Only the lines with "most" in the entries below belong in the answer; please copy them.

Data entries
= Beginning of Section =
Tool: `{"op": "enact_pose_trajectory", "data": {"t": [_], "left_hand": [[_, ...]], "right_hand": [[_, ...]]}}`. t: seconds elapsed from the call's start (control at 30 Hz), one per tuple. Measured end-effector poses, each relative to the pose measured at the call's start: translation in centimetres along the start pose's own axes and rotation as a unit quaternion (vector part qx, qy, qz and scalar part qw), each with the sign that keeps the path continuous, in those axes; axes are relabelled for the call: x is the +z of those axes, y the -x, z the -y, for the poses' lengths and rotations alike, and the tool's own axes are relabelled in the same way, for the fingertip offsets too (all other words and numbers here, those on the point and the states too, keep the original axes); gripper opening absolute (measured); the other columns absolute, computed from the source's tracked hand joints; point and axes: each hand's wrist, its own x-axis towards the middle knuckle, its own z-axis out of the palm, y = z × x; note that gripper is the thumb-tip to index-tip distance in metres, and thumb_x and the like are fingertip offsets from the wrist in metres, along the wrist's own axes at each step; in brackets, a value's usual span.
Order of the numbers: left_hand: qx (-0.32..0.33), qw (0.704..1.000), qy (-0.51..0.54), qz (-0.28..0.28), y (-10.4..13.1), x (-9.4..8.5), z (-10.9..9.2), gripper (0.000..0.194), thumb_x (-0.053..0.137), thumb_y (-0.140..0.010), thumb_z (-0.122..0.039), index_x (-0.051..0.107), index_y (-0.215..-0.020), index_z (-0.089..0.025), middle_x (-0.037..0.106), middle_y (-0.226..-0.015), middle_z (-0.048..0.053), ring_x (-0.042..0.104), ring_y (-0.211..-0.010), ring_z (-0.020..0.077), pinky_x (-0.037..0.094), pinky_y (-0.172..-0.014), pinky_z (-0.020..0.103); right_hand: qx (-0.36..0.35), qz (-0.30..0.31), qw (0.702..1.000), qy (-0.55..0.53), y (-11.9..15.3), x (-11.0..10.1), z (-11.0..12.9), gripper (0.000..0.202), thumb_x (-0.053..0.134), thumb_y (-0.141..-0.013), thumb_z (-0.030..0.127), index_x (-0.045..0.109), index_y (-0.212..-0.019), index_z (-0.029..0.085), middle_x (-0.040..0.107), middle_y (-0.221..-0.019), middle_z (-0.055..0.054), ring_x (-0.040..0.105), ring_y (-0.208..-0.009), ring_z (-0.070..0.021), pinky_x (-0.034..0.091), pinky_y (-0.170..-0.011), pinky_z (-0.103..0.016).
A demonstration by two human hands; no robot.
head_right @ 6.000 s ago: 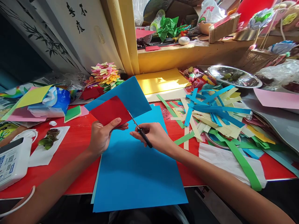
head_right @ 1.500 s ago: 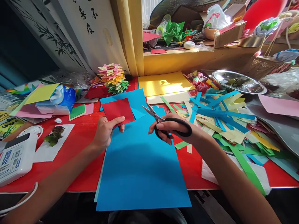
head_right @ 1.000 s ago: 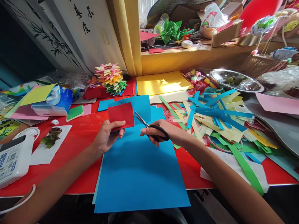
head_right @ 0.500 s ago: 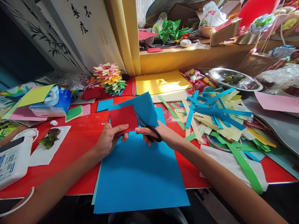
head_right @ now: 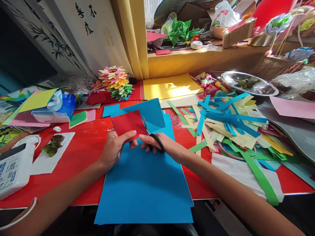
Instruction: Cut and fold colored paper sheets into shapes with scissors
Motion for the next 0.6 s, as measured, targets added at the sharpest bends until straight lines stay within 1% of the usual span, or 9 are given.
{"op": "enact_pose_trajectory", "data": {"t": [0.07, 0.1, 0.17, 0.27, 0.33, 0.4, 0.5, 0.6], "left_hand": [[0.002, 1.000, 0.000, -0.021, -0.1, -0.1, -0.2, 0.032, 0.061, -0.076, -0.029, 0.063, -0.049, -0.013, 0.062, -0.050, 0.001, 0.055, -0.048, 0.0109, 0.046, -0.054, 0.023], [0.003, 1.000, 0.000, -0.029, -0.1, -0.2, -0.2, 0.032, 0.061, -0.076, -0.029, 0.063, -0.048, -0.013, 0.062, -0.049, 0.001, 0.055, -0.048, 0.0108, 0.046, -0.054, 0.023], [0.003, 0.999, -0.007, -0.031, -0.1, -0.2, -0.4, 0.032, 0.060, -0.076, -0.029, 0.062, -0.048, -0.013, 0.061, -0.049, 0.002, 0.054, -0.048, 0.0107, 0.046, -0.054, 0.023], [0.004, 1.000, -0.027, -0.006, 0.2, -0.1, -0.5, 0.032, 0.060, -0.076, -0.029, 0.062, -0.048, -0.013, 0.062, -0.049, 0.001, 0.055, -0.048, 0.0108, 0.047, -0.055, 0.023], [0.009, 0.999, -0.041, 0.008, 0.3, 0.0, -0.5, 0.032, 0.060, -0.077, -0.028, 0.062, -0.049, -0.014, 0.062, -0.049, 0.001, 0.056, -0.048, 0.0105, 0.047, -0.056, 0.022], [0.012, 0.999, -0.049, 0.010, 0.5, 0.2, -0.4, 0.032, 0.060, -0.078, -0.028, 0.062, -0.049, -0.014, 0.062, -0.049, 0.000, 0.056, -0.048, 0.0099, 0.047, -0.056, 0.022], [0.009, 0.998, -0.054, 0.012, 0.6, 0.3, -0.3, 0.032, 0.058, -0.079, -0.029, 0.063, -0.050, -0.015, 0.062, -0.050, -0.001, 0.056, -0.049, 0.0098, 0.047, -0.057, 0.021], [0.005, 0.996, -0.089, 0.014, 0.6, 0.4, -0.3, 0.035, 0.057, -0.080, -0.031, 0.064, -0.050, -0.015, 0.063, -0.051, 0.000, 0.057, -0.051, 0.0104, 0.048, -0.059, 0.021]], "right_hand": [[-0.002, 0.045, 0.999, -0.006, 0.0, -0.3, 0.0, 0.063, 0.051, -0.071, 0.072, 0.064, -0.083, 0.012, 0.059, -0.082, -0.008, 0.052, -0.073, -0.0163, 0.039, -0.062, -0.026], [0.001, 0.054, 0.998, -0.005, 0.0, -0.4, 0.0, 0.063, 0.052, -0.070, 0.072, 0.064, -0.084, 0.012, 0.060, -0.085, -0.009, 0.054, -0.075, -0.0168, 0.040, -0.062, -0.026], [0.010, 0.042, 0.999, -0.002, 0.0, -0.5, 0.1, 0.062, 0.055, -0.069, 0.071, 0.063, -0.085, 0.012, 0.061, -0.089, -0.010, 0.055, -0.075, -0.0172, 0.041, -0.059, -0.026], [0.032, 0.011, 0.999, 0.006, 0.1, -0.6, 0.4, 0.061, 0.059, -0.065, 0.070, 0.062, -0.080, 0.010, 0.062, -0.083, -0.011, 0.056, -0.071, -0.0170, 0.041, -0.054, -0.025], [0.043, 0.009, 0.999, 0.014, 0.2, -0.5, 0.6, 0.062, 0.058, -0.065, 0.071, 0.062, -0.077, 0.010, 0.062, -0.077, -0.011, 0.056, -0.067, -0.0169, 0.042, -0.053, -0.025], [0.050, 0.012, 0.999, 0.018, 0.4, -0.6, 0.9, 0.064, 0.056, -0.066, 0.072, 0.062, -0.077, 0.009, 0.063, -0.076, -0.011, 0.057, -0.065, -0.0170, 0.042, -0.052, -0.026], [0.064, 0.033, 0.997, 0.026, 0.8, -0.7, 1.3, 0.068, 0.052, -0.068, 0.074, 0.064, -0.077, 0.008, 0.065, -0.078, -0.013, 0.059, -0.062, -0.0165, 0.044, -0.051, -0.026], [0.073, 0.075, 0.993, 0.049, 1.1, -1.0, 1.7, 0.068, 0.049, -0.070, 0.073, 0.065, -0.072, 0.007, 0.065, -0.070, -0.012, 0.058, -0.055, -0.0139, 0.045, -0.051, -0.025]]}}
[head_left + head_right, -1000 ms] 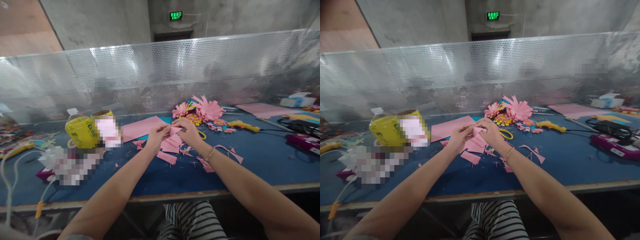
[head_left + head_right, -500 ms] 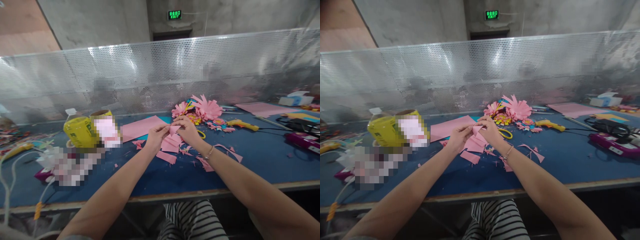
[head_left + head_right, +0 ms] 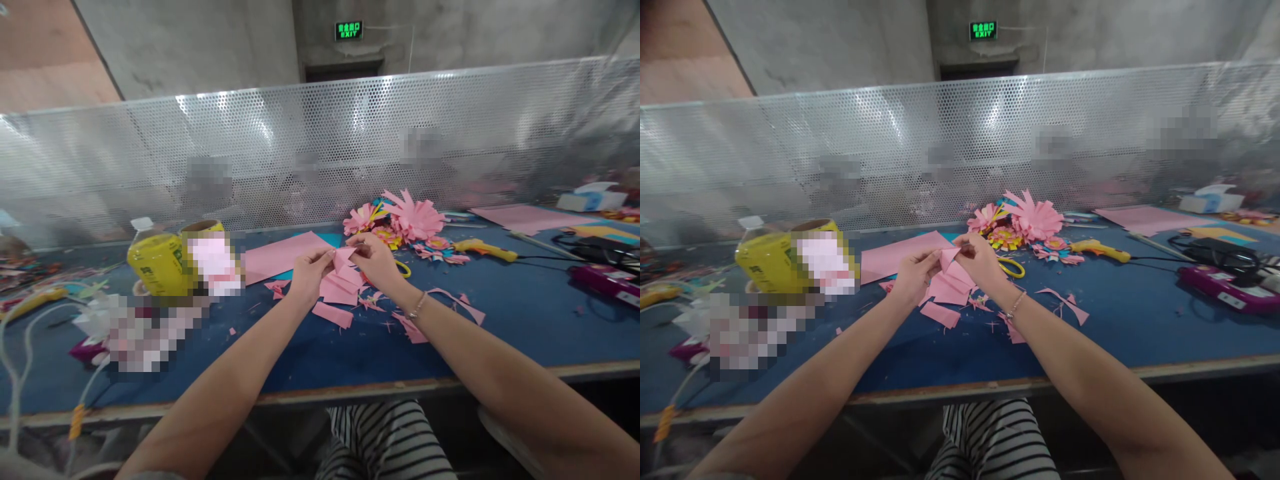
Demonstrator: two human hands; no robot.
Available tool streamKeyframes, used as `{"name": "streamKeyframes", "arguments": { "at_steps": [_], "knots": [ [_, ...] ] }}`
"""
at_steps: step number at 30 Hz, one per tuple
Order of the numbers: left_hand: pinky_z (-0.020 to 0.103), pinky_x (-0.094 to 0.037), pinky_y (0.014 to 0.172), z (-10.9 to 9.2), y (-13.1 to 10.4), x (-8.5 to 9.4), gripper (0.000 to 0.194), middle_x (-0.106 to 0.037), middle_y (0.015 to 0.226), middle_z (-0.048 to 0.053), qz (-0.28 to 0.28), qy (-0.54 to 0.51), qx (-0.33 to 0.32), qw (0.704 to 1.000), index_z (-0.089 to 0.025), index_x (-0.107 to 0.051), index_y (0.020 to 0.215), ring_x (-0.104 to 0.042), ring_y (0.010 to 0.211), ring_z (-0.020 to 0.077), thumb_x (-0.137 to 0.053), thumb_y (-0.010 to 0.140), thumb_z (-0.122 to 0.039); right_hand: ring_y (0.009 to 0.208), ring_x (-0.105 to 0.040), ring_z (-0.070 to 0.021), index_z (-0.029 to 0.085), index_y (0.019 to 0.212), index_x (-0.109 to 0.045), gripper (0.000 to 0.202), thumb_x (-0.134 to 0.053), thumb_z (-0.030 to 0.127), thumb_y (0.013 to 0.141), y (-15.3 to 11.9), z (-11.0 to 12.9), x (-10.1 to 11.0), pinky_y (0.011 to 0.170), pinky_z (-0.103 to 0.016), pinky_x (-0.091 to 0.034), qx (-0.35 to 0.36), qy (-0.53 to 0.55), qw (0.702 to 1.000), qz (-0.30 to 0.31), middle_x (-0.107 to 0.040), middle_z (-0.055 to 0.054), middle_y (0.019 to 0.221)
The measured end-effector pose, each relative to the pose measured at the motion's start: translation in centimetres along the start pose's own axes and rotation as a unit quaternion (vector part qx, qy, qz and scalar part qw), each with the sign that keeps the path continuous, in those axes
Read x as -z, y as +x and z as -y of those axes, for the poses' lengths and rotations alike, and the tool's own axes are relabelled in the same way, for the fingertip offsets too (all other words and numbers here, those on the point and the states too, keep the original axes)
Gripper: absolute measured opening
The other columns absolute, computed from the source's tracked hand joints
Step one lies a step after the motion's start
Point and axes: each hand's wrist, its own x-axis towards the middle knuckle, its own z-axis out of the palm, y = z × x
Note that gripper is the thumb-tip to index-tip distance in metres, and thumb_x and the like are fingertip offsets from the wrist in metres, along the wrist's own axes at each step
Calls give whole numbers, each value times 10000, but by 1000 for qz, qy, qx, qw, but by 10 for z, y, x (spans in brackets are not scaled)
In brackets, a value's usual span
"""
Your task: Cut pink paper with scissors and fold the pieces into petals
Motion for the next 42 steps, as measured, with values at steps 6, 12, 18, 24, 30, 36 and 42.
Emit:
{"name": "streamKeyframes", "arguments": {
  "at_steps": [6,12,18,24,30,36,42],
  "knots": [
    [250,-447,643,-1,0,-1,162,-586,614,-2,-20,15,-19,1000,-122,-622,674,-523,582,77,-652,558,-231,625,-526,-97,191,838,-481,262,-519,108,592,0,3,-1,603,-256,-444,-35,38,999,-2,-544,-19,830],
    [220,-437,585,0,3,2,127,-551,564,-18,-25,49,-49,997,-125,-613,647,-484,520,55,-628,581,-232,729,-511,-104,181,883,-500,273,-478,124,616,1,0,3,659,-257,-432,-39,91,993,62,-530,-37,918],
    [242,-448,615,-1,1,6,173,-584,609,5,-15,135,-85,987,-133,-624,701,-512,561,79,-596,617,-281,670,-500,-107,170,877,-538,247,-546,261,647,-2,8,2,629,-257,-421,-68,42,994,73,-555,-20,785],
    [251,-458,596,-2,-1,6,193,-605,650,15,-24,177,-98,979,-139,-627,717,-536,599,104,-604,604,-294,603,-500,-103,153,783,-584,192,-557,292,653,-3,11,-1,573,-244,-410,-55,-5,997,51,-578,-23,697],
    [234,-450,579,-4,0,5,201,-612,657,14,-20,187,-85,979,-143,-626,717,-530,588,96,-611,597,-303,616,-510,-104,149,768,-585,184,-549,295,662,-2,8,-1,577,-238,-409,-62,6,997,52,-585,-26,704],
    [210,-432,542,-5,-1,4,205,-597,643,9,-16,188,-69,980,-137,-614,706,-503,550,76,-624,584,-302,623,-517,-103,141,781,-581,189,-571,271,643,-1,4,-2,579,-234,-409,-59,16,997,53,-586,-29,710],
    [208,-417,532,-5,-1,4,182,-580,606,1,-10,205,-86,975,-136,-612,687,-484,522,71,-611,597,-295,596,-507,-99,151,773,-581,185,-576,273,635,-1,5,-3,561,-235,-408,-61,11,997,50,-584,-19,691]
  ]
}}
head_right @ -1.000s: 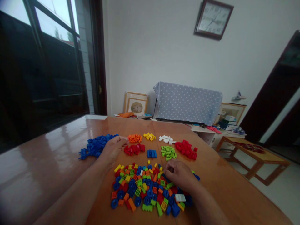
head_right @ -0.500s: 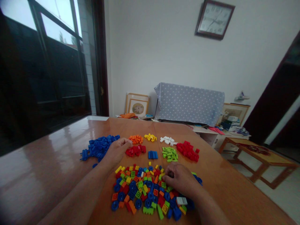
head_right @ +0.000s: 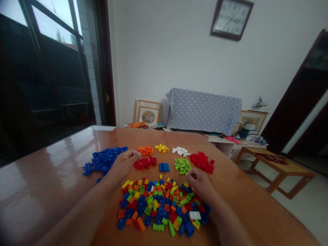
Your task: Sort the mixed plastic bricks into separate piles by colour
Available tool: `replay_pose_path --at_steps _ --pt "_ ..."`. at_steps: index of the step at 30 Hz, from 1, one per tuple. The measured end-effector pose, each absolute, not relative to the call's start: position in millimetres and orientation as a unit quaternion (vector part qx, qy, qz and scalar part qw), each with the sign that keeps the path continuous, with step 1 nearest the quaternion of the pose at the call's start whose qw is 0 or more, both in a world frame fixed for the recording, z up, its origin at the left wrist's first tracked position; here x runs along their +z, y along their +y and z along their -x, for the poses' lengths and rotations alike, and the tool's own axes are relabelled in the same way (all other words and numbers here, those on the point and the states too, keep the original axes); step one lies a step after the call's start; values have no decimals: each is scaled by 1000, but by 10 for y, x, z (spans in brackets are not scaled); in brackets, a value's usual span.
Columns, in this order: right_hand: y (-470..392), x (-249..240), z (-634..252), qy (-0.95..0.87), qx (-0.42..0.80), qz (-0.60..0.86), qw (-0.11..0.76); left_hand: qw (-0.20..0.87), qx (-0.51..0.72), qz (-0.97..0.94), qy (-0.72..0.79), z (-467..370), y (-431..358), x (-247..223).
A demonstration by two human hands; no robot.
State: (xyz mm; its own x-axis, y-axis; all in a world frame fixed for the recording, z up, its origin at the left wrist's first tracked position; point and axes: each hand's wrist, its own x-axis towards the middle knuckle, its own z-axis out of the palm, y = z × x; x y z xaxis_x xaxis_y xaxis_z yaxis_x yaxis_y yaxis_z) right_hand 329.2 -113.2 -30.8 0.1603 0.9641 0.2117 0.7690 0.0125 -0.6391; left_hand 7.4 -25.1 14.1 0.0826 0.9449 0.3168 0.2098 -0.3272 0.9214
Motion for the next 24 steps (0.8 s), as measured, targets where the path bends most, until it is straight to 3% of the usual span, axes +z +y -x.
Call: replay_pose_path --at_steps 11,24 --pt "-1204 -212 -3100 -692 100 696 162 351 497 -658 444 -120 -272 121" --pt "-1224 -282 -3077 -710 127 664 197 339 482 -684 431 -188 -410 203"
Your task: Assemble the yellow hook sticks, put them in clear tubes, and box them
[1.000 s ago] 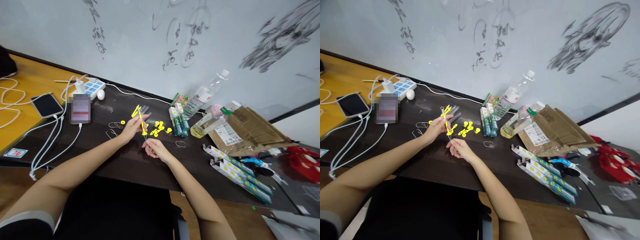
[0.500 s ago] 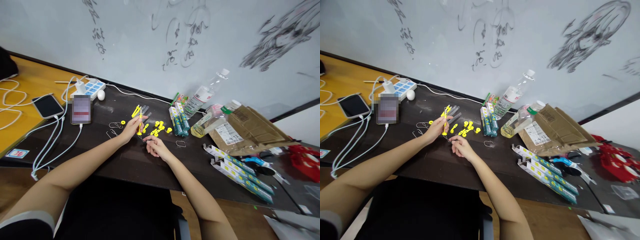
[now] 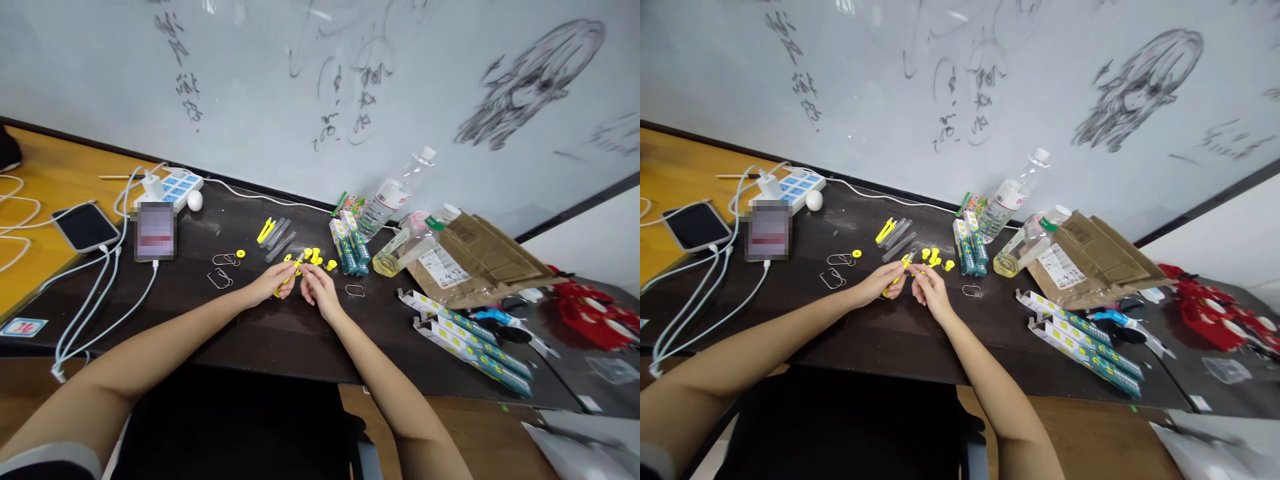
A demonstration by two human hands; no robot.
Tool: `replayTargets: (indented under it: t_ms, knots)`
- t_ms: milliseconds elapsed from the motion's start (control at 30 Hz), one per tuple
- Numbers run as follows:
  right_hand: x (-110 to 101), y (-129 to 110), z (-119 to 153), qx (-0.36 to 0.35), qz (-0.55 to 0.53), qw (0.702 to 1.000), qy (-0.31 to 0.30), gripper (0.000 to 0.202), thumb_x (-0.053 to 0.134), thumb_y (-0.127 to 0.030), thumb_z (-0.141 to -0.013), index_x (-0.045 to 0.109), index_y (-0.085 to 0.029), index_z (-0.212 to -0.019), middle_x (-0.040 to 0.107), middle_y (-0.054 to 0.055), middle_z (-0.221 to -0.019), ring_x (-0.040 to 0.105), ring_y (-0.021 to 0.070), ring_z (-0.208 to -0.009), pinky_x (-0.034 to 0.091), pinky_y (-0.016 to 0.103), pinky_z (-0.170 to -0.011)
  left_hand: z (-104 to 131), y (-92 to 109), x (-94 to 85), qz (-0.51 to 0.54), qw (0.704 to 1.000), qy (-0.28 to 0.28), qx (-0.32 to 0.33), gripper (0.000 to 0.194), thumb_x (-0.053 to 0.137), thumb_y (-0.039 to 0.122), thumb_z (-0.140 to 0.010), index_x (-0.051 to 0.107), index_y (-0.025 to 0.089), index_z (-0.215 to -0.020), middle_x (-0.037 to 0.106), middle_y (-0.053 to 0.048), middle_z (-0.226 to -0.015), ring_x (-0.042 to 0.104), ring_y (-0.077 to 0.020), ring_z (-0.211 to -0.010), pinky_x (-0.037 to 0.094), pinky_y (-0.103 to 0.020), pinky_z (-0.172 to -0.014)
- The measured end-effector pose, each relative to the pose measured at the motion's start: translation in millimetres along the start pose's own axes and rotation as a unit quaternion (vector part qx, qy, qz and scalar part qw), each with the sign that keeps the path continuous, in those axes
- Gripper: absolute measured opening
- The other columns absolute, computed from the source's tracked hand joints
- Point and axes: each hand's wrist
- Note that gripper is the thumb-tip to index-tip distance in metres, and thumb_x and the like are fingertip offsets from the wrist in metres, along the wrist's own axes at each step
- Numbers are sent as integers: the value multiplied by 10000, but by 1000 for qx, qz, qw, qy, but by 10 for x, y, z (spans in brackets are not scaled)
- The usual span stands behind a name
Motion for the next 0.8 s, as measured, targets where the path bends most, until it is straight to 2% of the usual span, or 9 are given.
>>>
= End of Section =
**Final answer:**
Motion for the next 24 steps (0.8 s), as measured, targets where the path bends most, until it is straight to 3% of the usual span, axes +z +y -x.
Motion for the next 0.8 s, as measured, targets where the path bends most, until it is straight to 2% of the usual span, or 9 are given.

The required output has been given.